- [Work task]
Where in the data below does the word "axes" appear? Copy every line that has it.

- Opening Delimiter -

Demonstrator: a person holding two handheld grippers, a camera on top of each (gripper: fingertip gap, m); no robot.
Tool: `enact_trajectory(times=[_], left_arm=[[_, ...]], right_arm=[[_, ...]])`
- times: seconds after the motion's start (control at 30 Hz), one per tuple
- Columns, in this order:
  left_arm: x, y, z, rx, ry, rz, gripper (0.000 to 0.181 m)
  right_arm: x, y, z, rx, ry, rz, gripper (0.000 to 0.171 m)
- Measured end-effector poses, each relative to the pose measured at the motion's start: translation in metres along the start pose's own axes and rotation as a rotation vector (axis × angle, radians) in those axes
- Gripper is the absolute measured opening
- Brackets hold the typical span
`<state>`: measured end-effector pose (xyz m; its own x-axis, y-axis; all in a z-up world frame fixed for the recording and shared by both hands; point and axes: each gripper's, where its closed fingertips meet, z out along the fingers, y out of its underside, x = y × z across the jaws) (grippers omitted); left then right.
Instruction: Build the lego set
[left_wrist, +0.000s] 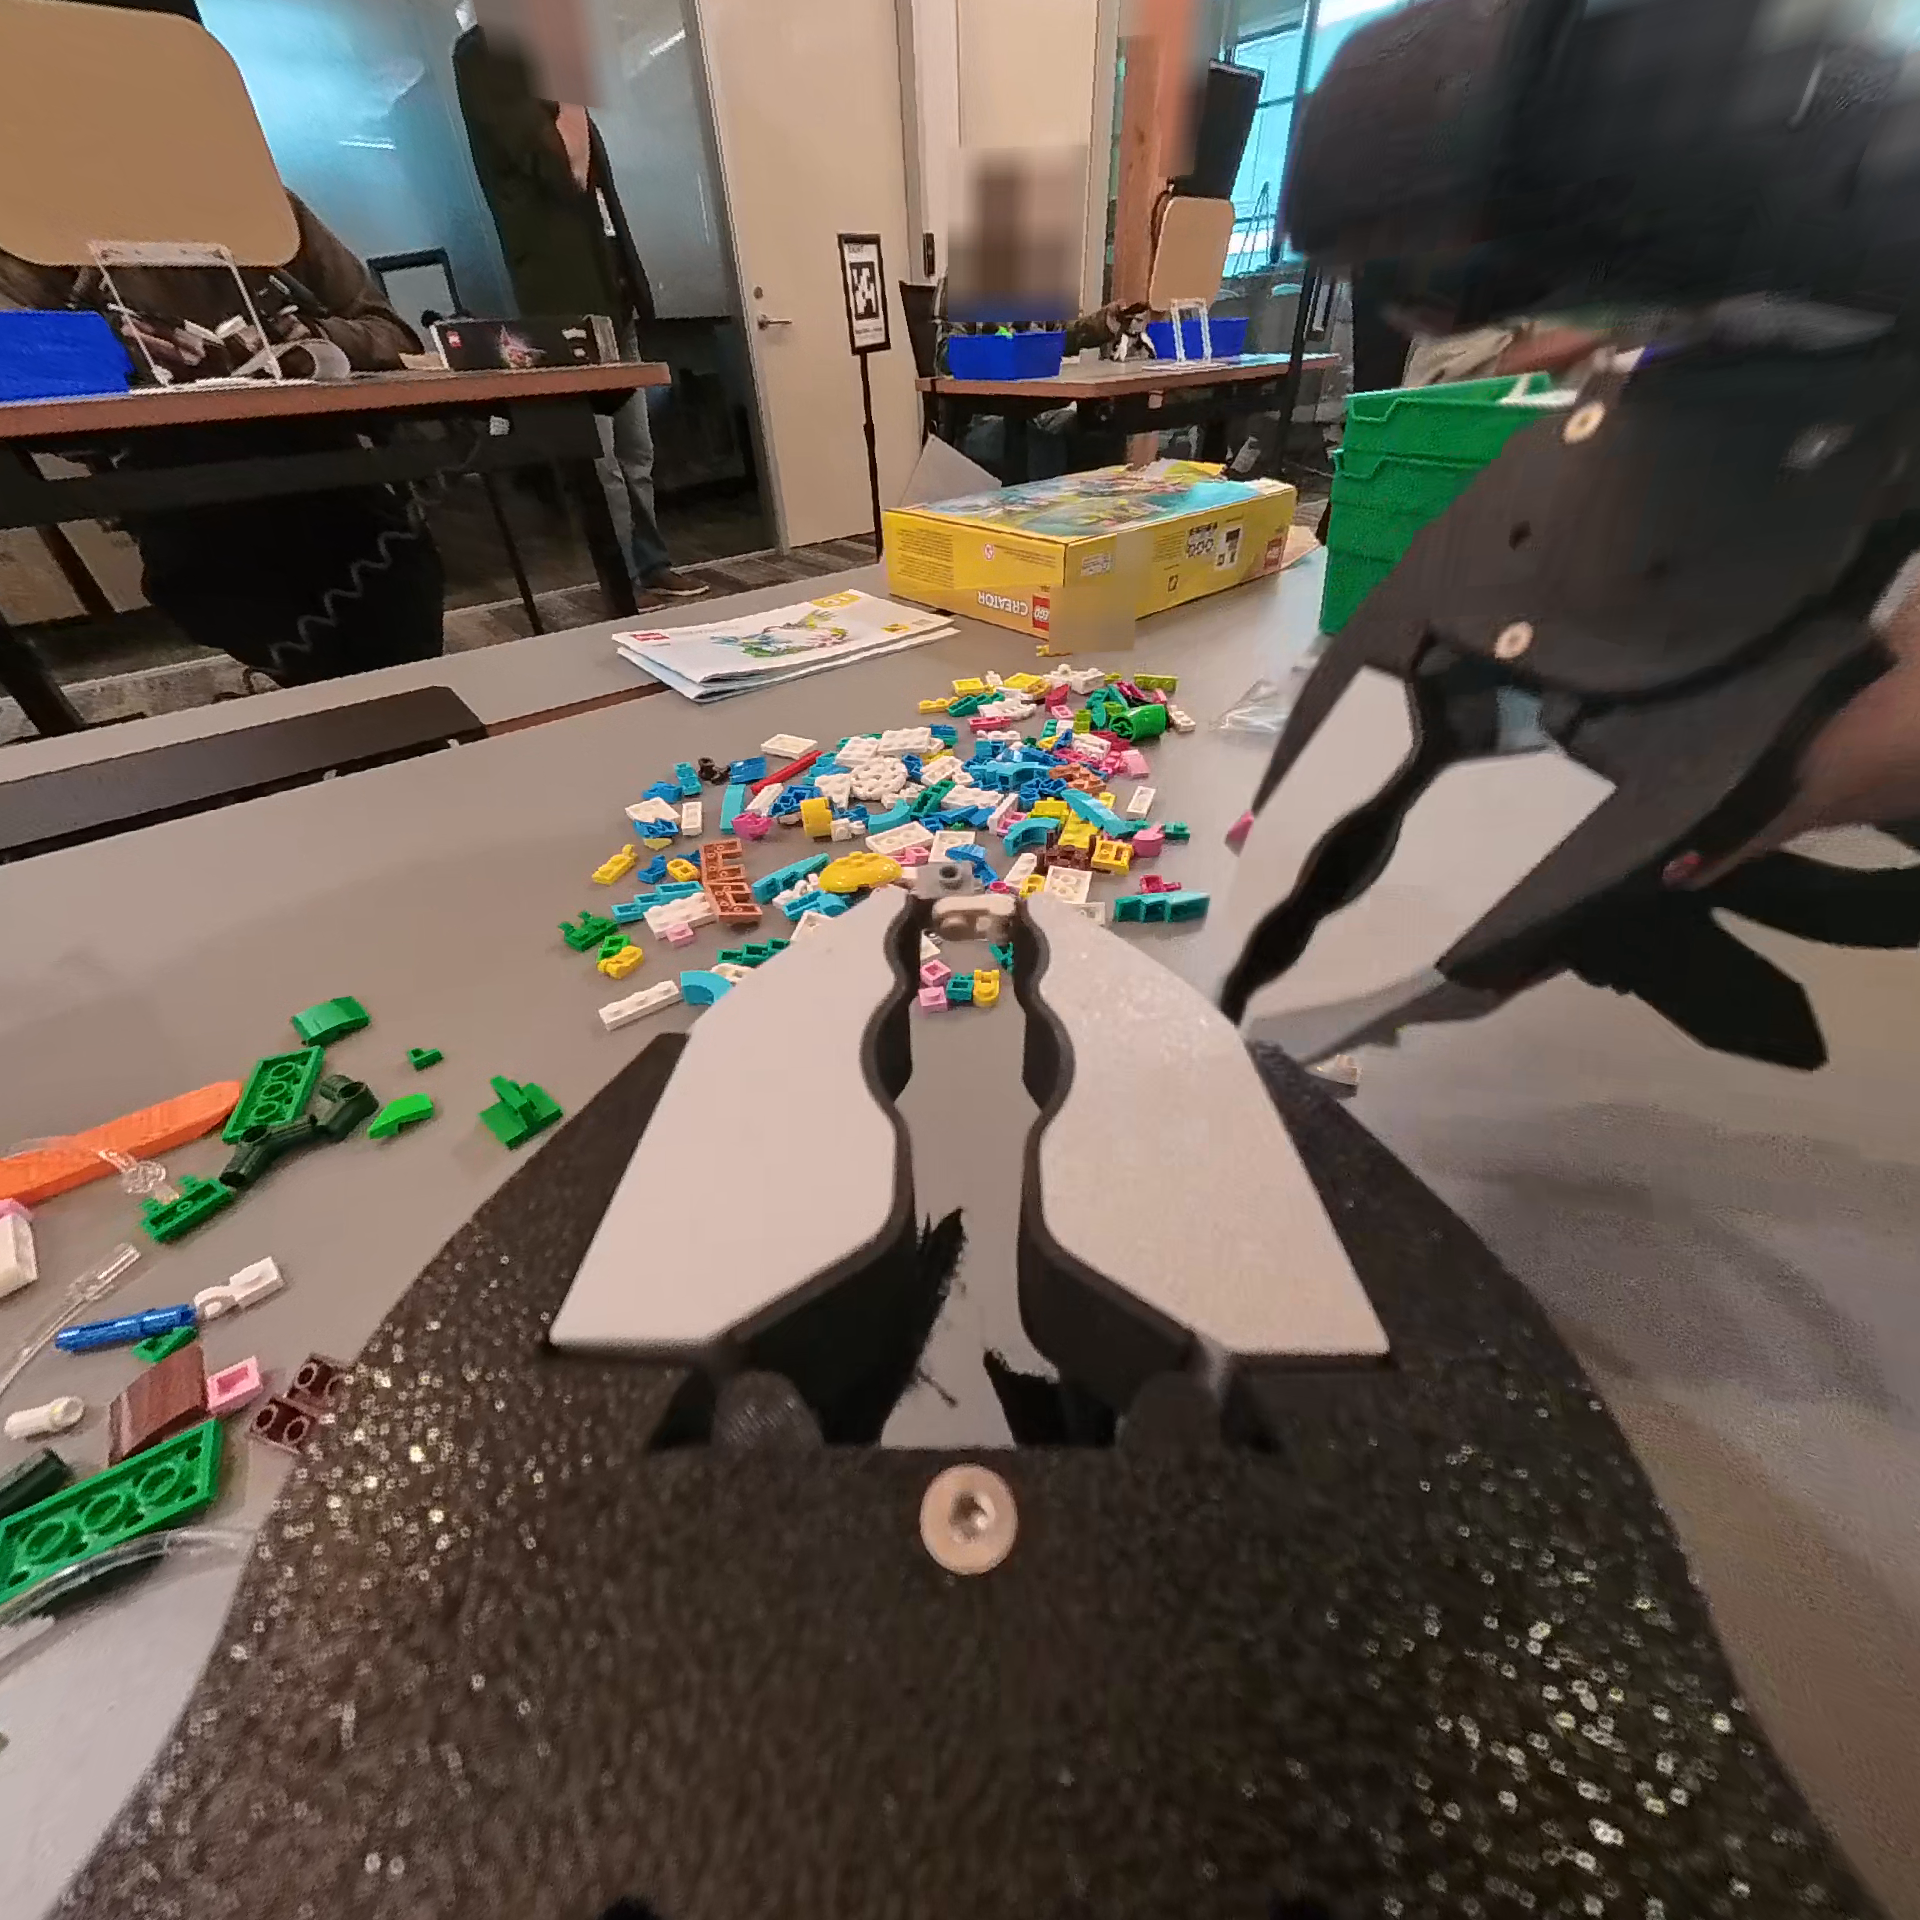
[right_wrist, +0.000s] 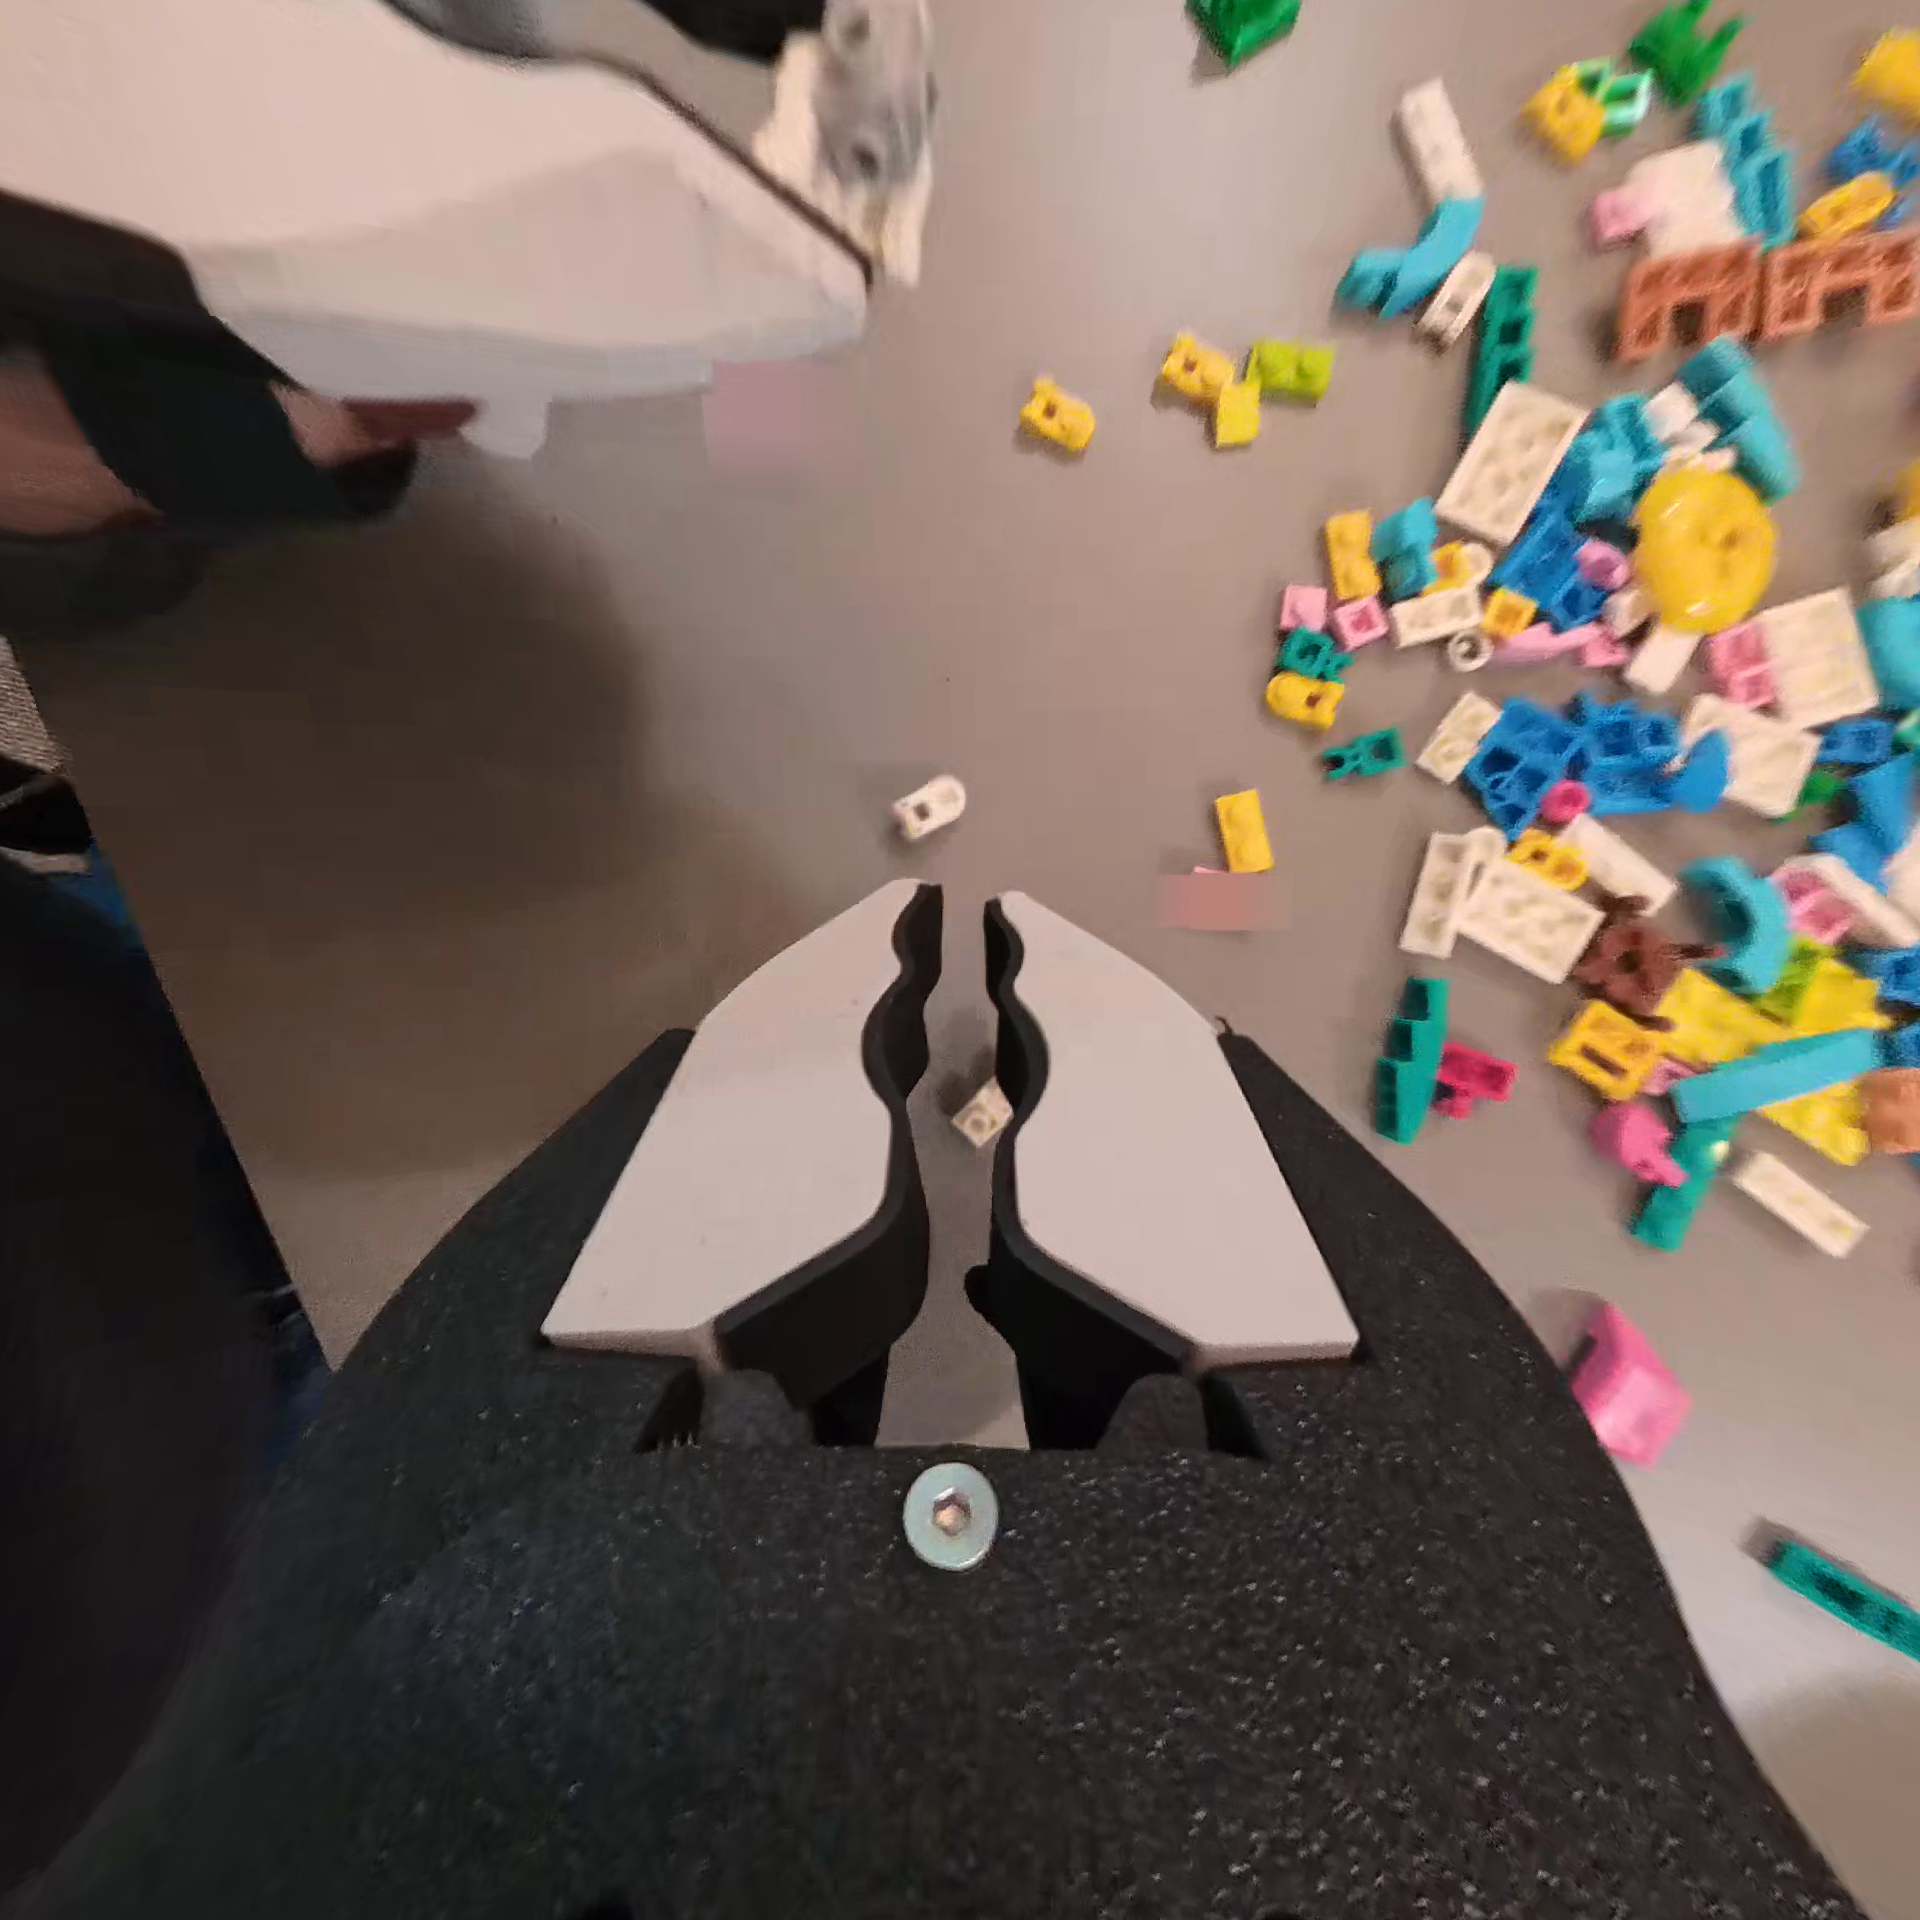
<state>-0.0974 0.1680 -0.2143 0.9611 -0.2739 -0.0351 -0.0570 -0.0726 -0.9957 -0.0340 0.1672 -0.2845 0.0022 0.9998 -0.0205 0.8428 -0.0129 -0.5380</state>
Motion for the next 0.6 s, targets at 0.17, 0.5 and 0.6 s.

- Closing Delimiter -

- [Solution for this problem]
- Measured end-effector poses, each relative to the pose measured at the motion's start: translation in metres along the start pose's own axes and rotation as a rotation vector (axis × angle, radians) in those axes
`<state>`: measured end-effector pose (xyz m; its own x-axis, y-axis; all in a z-up world frame fixed for the recording and shared by both hands; point and axes: each gripper's, where its closed fingertips meet, z out along the fingers, y out of its underside, x = y × z across the jaws) (grippers omitted); left then right.

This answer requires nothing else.